As part of NIDIS’s collaboration with the CPC on Improving NOAA Climate Prediction Center Drought Outlook Products and Services, before applying these subseasonal forecasts for CPC Flash Drought and Monthly Drought Outlook product development, it is imperative to evaluate their performance in predicting U.S. drought through a process-oriented investigation. Meanwhile, with the ongoing transition of National Centers for Environmental Prediction/Environmental Modeling Center (EMC)’s most recent Noah-MP land surface model to CPC, it is desirable to improve subseasonal forecasting of land surface states (e.g., soil moisture) by utilizing the Noah-MP in offline mode with bias-corrected and calibrated subseasonal meteorological forecasts.
This project component aims to evaluate the performance of subseasonal forecasts in predicting U.S. drought and perform a process-oriented investigation by examining the extent to which these forecasts capture known sources of sub-seasonal drought predictability and their effects on U.S. drought evolvement. This includes incorporating the Noah-MP developed at EMC, a state-of-the-art land surface model, to improve the subseasonal land surface forecasting.

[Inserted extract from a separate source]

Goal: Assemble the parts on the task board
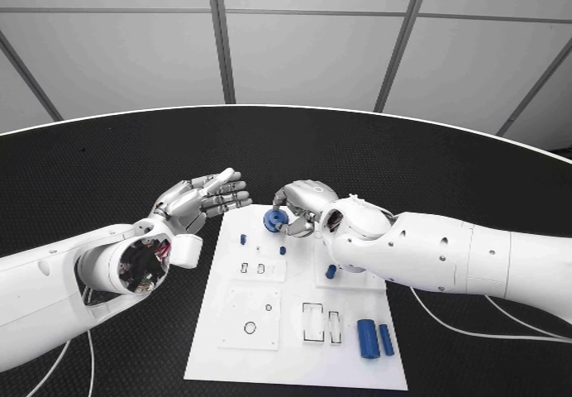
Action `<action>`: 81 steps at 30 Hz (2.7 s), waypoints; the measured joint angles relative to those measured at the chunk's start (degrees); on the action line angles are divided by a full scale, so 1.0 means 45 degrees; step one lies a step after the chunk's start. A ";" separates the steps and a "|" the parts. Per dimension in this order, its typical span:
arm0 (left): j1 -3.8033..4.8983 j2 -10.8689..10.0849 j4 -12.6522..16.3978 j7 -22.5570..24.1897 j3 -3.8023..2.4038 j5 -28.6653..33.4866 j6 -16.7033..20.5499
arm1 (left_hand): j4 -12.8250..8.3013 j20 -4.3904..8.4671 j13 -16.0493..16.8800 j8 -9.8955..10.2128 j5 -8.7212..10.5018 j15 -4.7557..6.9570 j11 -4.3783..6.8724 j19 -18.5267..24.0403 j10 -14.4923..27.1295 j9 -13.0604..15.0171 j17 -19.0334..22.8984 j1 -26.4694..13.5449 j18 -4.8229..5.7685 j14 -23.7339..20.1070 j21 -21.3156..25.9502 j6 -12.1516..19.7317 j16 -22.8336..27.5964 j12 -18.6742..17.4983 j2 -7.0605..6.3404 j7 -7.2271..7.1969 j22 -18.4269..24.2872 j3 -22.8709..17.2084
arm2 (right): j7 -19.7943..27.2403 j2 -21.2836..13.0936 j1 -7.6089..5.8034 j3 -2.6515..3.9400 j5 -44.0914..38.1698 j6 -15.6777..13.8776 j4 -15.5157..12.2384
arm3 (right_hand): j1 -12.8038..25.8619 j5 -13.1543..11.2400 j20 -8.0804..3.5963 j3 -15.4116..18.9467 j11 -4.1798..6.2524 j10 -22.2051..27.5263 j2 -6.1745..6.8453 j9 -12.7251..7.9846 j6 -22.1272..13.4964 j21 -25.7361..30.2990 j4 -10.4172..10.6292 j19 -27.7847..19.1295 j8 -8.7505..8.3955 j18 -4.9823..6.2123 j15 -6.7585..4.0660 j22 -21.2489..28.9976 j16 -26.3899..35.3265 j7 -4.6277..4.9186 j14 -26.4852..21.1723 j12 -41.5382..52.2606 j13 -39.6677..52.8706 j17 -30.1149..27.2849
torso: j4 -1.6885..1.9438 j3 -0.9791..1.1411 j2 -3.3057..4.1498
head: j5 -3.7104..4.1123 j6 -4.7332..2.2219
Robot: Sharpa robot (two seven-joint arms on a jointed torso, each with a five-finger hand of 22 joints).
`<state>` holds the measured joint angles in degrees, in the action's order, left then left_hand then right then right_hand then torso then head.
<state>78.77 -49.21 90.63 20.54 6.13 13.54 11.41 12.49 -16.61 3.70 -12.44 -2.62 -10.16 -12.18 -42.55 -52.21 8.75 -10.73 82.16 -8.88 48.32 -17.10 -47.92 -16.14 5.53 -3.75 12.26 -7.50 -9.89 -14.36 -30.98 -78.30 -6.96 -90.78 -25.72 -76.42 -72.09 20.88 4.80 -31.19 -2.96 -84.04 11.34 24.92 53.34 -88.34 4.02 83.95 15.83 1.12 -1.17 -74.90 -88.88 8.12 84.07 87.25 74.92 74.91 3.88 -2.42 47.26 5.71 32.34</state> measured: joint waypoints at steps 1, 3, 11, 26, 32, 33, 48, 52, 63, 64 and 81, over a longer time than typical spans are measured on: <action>0.0000 -0.0001 0.0001 0.0000 0.0000 0.0000 0.0004 | 0.0000 0.0000 0.0000 0.0000 0.0000 0.0000 0.0000 0.0000 0.0000 0.0000 0.0000 0.0000 0.0000 0.0000 0.0000 0.0000 0.0000 0.0000 0.0000 0.0000 0.0000 0.0000 | 0.0002 0.0031 0.0000 0.0000 -0.0001 0.0026 0.0033 | 0.0000 0.0000 0.0000 0.0001 0.0000 0.0000 0.0000 0.0000 0.0000 0.0000 0.0001 0.0000 0.0000 0.0000 0.0000 0.0000 0.0000 0.0000 0.0000 0.0000 0.0000 0.0000 | 0.0001 0.0002 0.0000 | 0.0000 0.0005; 0.0001 -0.0006 0.0005 -0.0001 0.0000 0.0000 0.0011 | 0.0000 0.0000 0.0000 0.0000 0.0000 0.0000 0.0000 0.0000 0.0000 0.0000 0.0000 0.0000 -0.0001 0.0000 0.0000 0.0000 0.0000 0.0000 0.0000 0.0000 -0.0001 0.0000 | 0.0004 0.0083 0.0000 0.0000 -0.0002 0.0090 0.0089 | -0.0001 -0.0001 0.0000 0.0001 0.0000 -0.0001 0.0001 0.0000 0.0000 0.0000 0.0001 0.0000 0.0000 0.0001 0.0000 0.0000 0.0000 0.0000 0.0000 0.0000 -0.0001 -0.0001 | 0.0002 0.0004 0.0000 | 0.0000 0.0021; 0.0002 -0.0021 0.0019 -0.0008 0.0000 0.0000 0.0015 | 0.0000 0.0000 0.0000 0.0000 0.0000 0.0000 0.0000 0.0000 0.0000 0.0000 0.0000 0.0000 -0.0001 0.0000 0.0000 0.0000 0.0000 0.0000 0.0000 0.0000 -0.0001 0.0000 | 0.0061 0.0230 0.0003 -0.0006 -0.0005 0.0576 0.0248 | 0.0004 -0.0008 0.0000 -0.0033 0.0000 -0.0001 -0.0003 0.0000 0.0000 0.0001 -0.0034 0.0000 0.0000 0.0003 0.0001 0.0000 0.0000 0.0000 0.0000 0.0000 -0.0002 -0.0001 | -0.0002 0.0021 -0.0009 | -0.0043 0.0050; 0.0002 -0.0037 0.0010 -0.0016 0.0000 0.0000 0.0002 | 0.0000 0.0000 0.0000 0.0000 0.0000 0.0000 0.0000 0.0000 0.0000 0.0000 0.0000 0.0000 0.0000 0.0000 0.0000 0.0000 0.0000 0.0000 0.0000 0.0000 -0.0002 0.0000 | -0.0065 0.0229 0.0005 -0.0010 -0.0005 0.0806 0.0263 | 0.0091 -0.0034 0.0000 -0.0031 -0.0001 0.0000 -0.0085 0.0000 0.0000 0.0006 -0.0035 0.0000 0.0000 0.0005 0.0001 -0.0009 0.0000 0.0000 0.0000 -0.0001 -0.0003 -0.0002 | -0.0011 0.0027 -0.0029 | -0.0045 0.0065; 0.0002 -0.0034 0.0006 -0.0030 0.0000 0.0000 -0.0005 | 0.0000 0.0000 0.0000 0.0000 0.0000 0.0000 0.0000 0.0000 0.0000 0.0000 0.0000 0.0000 0.0000 0.0000 0.0000 0.0000 0.0000 0.0000 0.0000 0.0000 -0.0003 0.0000 | -0.0121 0.0234 0.0005 -0.0010 -0.0005 0.0805 0.0284 | 0.0092 -0.0011 0.0001 -0.0030 -0.0001 0.0000 -0.0084 0.0000 0.0000 0.0006 -0.0034 0.0000 0.0000 0.0006 0.0001 -0.0008 0.0000 0.0000 0.0000 -0.0001 -0.0003 -0.0002 | -0.0010 0.0024 -0.0029 | -0.0044 0.0066; 0.0002 -0.0033 0.0004 -0.0031 0.0000 0.0000 -0.0006 | 0.0000 0.0000 0.0000 0.0000 0.0000 0.0000 0.0000 0.0000 0.0000 0.0000 0.0000 0.0000 0.0000 0.0000 0.0000 0.0000 0.0000 0.0000 0.0000 0.0000 -0.0003 0.0000 | -0.0140 0.0235 0.0005 -0.0010 -0.0005 0.0801 0.0280 | 0.0092 -0.0010 0.0001 -0.0030 -0.0001 -0.0001 -0.0083 0.0000 0.0000 0.0006 -0.0034 0.0000 0.0000 0.0006 0.0001 -0.0008 0.0000 -0.0001 0.0000 -0.0001 -0.0004 -0.0002 | -0.0010 0.0024 -0.0029 | -0.0045 0.0066; 0.0002 -0.0038 0.0000 -0.0045 0.0000 0.0001 -0.0012 | 0.0000 0.0000 0.0000 0.0000 0.0000 0.0000 0.0000 0.0000 0.0000 0.0000 0.0000 0.0000 0.0000 0.0000 0.0000 0.0000 0.0000 0.0000 0.0000 0.0000 -0.0003 0.0000 | -0.0205 0.0197 0.0005 -0.0009 -0.0005 0.0785 0.0260 | 0.0193 -0.0010 0.0000 -0.0008 0.0000 0.0000 0.0021 0.0000 -0.0005 0.0007 -0.0046 0.0000 0.0000 0.0008 0.0001 -0.0006 0.0000 -0.0006 -0.0001 -0.0001 -0.0004 0.0007 | -0.0011 0.0024 -0.0023 | -0.0039 0.0111; 0.0002 -0.0041 -0.0001 -0.0047 0.0000 0.0001 -0.0015 | 0.0000 0.0000 0.0000 0.0000 0.0000 0.0000 0.0000 0.0000 0.0000 0.0000 0.0000 0.0000 0.0000 0.0000 0.0000 0.0000 0.0000 0.0000 0.0000 0.0000 -0.0003 0.0000 | -0.0249 0.0155 0.0005 -0.0009 -0.0005 0.0790 0.0245 | 0.0226 -0.0010 0.0001 -0.0006 0.0000 -0.0001 0.0054 0.0000 -0.0006 0.0007 -0.0046 0.0000 0.0001 0.0009 0.0002 -0.0006 0.0000 -0.0007 -0.0001 -0.0001 0.0006 0.0007 | -0.0012 0.0024 -0.0023 | -0.0038 0.0118; 0.0002 -0.0046 -0.0009 -0.0050 0.0000 0.0001 -0.0017 | 0.0000 0.0000 0.0000 0.0000 0.0000 0.0000 0.0000 0.0000 0.0000 0.0000 0.0000 0.0000 0.0000 0.0000 0.0000 0.0000 0.0000 0.0000 0.0000 0.0000 -0.0004 0.0000 | -0.0321 0.0098 0.0005 -0.0009 -0.0005 0.0775 0.0171 | 0.0241 0.0031 0.0001 -0.0004 0.0000 0.0000 0.0072 0.0000 -0.0008 0.0007 -0.0045 0.0000 0.0006 0.0038 0.0002 -0.0005 0.0001 -0.0010 0.0000 -0.0001 0.0004 0.0005 | -0.0011 0.0018 -0.0026 | -0.0045 0.0129; 0.0002 -0.0046 -0.0011 -0.0051 0.0000 0.0001 -0.0017 | 0.0000 0.0000 0.0000 0.0000 0.0000 0.0000 0.0000 0.0000 0.0000 0.0000 0.0000 0.0000 0.0000 0.0000 0.0000 0.0000 0.0000 0.0000 0.0000 0.0000 -0.0004 0.0000 | -0.0321 0.0099 0.0005 -0.0009 -0.0005 0.0770 0.0180 | 0.0241 0.0032 0.0001 -0.0004 -0.0001 -0.0001 0.0072 0.0000 -0.0009 0.0007 -0.0045 0.0000 0.0006 0.0040 0.0002 -0.0005 0.0001 -0.0010 0.0000 -0.0001 0.0004 0.0005 | -0.0011 0.0018 -0.0027 | -0.0039 0.0123; 0.0001 -0.0044 -0.0018 -0.0088 0.0000 0.0001 -0.0014 | 0.0000 0.0000 0.0000 0.0000 0.0000 0.0000 0.0000 0.0000 0.0000 -0.0012 0.0000 0.0000 0.0000 0.0000 0.0000 0.0000 0.0087 -0.0097 0.0000 0.0000 0.0031 0.0000 | -0.0228 0.0199 0.0005 -0.0011 -0.0005 0.1450 0.0323 | 0.1312 -0.1080 0.0120 0.0657 -0.0195 0.0006 0.0504 -0.0182 -0.0897 0.0007 0.0303 0.0019 -0.0833 0.0040 0.0177 -0.0003 0.0001 0.0239 0.0009 -0.0445 0.0002 0.0003 | -0.0010 0.0016 -0.0028 | -0.0028 0.0129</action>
<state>78.77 -49.41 90.55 20.14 6.12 13.55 11.35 12.49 -16.61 3.71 -12.44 -2.62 -10.16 -12.17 -42.55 -52.21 8.70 -10.73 82.16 -8.88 48.32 -17.10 -47.92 -15.75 5.09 -3.75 12.26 -7.36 -9.89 -15.38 -30.09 -78.27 -7.01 -90.80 -19.19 -74.96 -66.19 16.01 5.34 -28.23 -3.84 -84.01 13.60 24.10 49.30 -88.31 5.39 84.03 12.08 1.29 -0.37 -74.92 -88.88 9.20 84.11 85.25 74.93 74.93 3.83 -2.35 47.13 5.58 32.92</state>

For more information, please contact Amanda Sheffield (amanda.sheffield@noaa.gov).
Research Snapshot
Hailan Wang and Jon Gottschalck, NOAA Climate Prediction Center
What to expect from this research
The end products of the task include retrospective and real-time subseasonal forecasts for meteorological drought and agricultural drought, as well as a Noah-MP land analysis. These end products will serve as an important stepping stone for the development of CPC's probabilistic Flash Drought Outlook and Monthly Drought Outlook in subsequent years. They can be used as an input in the production of CPC’s operational deterministic Monthly Drought Outlook and contribute to that product as well.